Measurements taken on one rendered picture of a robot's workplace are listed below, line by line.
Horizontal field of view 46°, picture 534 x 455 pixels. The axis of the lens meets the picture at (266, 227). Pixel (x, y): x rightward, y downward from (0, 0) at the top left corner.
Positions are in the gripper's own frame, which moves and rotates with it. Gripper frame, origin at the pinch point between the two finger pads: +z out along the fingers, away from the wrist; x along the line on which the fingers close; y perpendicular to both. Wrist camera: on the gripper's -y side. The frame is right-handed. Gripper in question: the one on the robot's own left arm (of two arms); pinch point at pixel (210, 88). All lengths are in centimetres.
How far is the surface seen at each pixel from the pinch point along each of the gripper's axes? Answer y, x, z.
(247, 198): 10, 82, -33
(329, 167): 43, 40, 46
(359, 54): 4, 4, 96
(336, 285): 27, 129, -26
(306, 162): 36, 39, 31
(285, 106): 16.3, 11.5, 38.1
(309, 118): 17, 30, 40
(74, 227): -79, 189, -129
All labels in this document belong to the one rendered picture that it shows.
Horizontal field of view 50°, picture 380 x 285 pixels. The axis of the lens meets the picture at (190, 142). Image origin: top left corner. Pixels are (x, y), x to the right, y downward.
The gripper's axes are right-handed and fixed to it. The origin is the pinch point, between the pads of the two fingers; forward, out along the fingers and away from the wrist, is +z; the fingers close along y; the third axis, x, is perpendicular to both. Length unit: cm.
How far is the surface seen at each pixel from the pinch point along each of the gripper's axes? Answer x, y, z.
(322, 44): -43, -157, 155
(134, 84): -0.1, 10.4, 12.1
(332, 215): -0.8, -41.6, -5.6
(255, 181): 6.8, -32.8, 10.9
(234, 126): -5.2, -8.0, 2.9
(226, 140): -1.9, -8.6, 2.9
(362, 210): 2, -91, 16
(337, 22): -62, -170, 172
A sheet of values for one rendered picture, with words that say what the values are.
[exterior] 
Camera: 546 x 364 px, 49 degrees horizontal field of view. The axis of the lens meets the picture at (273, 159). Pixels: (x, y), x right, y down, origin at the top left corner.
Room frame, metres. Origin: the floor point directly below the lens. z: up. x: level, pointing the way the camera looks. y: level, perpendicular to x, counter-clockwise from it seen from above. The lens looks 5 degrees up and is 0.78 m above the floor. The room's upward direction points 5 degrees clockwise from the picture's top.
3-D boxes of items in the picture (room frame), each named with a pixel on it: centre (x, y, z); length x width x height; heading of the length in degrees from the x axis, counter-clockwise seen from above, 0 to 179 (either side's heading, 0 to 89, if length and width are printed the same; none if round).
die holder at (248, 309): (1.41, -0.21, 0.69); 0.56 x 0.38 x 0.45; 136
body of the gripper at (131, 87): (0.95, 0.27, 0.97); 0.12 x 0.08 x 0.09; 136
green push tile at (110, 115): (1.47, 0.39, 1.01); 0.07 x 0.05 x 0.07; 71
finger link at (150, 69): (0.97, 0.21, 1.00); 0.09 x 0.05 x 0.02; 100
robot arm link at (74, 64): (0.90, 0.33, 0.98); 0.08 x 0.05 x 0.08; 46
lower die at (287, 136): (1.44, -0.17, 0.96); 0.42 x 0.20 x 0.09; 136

### Your goal:
Return, unchanged, each line from the line containing "die holder at" through the last line of the material.

### Written answer:
die holder at (248, 309): (1.41, -0.21, 0.69); 0.56 x 0.38 x 0.45; 136
body of the gripper at (131, 87): (0.95, 0.27, 0.97); 0.12 x 0.08 x 0.09; 136
green push tile at (110, 115): (1.47, 0.39, 1.01); 0.07 x 0.05 x 0.07; 71
finger link at (150, 69): (0.97, 0.21, 1.00); 0.09 x 0.05 x 0.02; 100
robot arm link at (74, 64): (0.90, 0.33, 0.98); 0.08 x 0.05 x 0.08; 46
lower die at (287, 136): (1.44, -0.17, 0.96); 0.42 x 0.20 x 0.09; 136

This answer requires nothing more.